When asking for the submission status there were some difficulties. To request the submission status I used the submissionId displayed in the response code above. So the following command was used:

curl http://masterIP:6066/v1/submissions/status/driver-20170302152313-0044

The Response for Submission Status contained the following error:

"message" : "Exception from the cluster:\njava.io.FileNotFoundException: /home/opc/TestApp.jar denied)\n\tjava.io.FileInputStream.open0(Native Method)\n\tjava.io.FileInputStream.open(FileInputStream.java:195)\n\tjava.io.FileInputStream.<init>(FileInputStream.java:138)\n\torg.spark-project.guava.io.Files$FileByteSource.openStream(Files.java:124)\n\torg.spark-project.guava.io.Files$FileByteSource.openStream(Files.java:114)\n\torg.spark-project.guava.io.ByteSource.copyTo(ByteSource.java:202)\n\torg.spark-project.guava.io.Files.copy(Files.java:436)\n\torg.apache.spark.util.Utils$.org$apache$spark$util$Utils$$copyRecursive(Utils.scala:540)\n\torg.apache.spark.util.Utils$.copyFile(Utils.scala:511)\n\torg.apache.spark.util.Utils$.doFetchFile(Utils.scala:596)\n\torg.apache.spark.util.Utils$.fetchFile(Utils.scala:395)\n\torg.apache.spark.deploy.worker.DriverRunner.org$apache$spark$deploy$worker$DriverRunner$$downloadUserJar(DriverRunner.scala:150)\n\torg.apache.spark.deploy.worker.DriverRunner$$anon$1.run(DriverRunner.scala:79)",

My question is how to use such an API, in such a way that the submission status can be obtained.
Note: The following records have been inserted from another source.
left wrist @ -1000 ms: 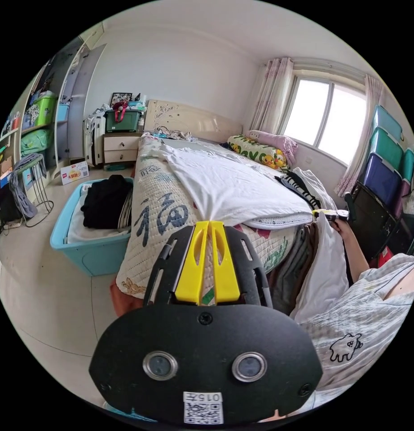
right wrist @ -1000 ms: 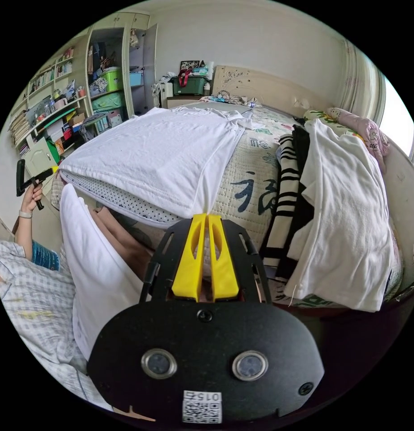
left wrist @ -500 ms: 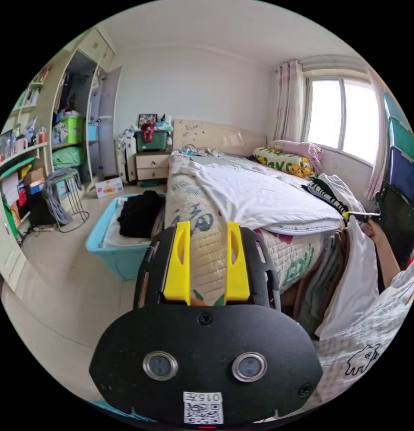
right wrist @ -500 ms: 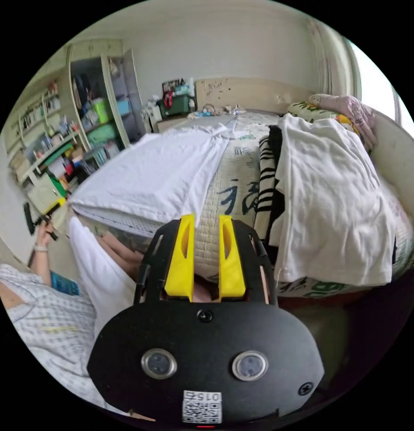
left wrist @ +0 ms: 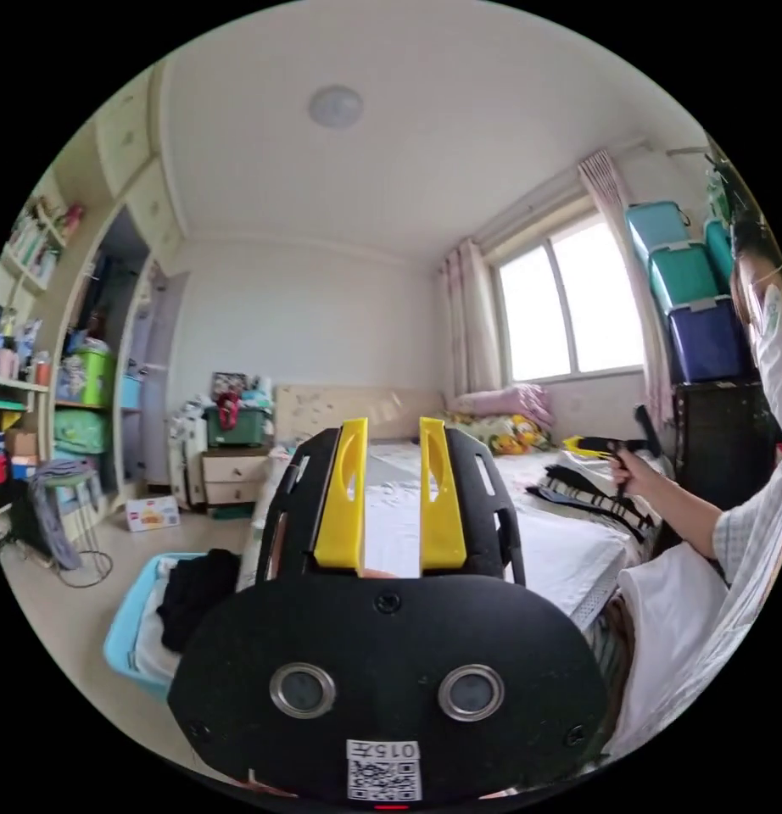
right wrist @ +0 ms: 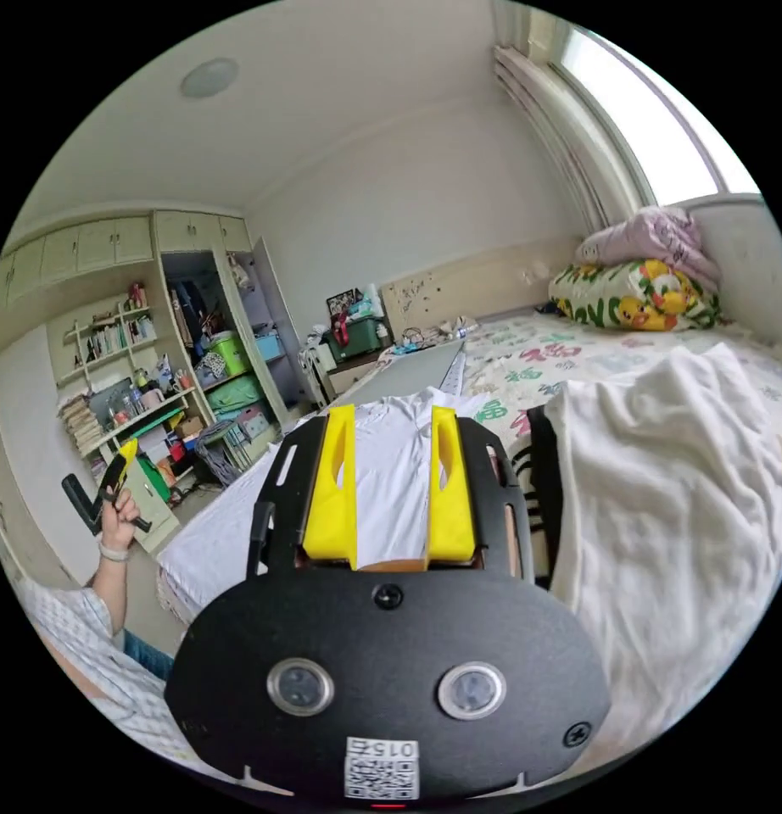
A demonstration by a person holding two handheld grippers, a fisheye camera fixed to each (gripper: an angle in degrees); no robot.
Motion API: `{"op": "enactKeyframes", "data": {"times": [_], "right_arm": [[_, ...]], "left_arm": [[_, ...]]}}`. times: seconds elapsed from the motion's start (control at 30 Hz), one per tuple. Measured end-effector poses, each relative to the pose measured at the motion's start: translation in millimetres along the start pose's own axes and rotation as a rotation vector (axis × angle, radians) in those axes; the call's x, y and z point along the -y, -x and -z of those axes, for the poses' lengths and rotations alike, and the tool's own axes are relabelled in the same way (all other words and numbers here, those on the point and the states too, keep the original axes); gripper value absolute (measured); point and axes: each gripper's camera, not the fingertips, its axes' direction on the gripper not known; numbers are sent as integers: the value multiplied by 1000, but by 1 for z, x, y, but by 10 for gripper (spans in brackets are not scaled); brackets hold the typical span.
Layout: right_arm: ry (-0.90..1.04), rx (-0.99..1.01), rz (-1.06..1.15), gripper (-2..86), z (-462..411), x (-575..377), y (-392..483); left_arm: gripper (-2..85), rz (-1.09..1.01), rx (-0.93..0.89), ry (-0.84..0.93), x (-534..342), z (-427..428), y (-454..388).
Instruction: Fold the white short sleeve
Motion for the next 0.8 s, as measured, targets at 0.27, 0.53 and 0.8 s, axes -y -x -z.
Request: {"op": "enactKeyframes", "data": {"times": [0.27, 0.53, 0.8], "right_arm": [[156, 35, -453, 138, -159, 148, -117], [288, 103, -525, 72, -212, 214, -159], [320, 130, -525, 11, -215, 255, -156]], "left_arm": [[81, 64, -203, 369, 80, -392, 0], [77, 30, -229, 757, 67, -826, -91], [86, 80, -132, 974, -29, -1044, -158]]}}
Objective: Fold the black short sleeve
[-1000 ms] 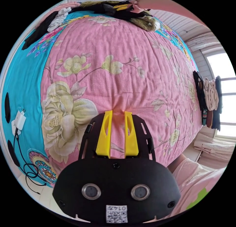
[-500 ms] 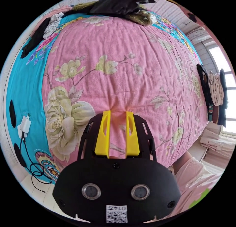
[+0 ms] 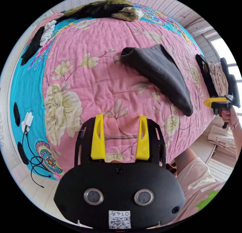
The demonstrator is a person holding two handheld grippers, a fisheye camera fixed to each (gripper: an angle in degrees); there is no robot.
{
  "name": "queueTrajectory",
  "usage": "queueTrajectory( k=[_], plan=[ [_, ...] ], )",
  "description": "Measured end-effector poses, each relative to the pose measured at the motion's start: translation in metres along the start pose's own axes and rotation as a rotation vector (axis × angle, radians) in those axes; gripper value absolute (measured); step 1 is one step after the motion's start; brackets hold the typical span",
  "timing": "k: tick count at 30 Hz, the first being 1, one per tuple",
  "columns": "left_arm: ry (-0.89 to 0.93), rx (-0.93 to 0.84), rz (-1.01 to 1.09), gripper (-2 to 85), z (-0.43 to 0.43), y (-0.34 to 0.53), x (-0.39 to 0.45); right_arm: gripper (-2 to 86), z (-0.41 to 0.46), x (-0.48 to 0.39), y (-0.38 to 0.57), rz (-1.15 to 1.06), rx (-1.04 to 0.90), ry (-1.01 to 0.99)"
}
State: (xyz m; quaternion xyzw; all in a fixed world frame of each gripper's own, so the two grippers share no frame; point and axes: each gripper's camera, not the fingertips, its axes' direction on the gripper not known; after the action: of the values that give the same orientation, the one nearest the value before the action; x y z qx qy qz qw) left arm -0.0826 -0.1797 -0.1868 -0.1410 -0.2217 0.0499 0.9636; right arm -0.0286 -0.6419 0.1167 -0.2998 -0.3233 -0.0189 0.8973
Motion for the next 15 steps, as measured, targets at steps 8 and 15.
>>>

If there is another API where the correct status can be obtained, then I would like a short description of how this API works in a RESTful way.

Thanks

Paul Velthuis
  • 325
  • 4
  • 15
Saurabh Rana
  • 168
  • 3
  • 22

1 Answers1

0

As noted down in the comments of the blog http://arturmkrtchyan.com/apache-spark-hidden-rest-api , some more commenter's are experiencing this problem as well. Here below I will try to explain some of the possible reasons.

It looks like your file:/home/opc/TestApp.jar is not found/denied. This might be because of the directory cannot be found (access denied,cannot find). This is likely because it is not there on all nodes and the Spark submit is in cluster mode. As noted in the Spark documentation for application jar Spark documentation. Application-jar: Path to a bundled jar including your application and all dependencies. The URL must be globally visible inside of your cluster, for instance, an hdfs:// path or a file:// path that is present on all nodes.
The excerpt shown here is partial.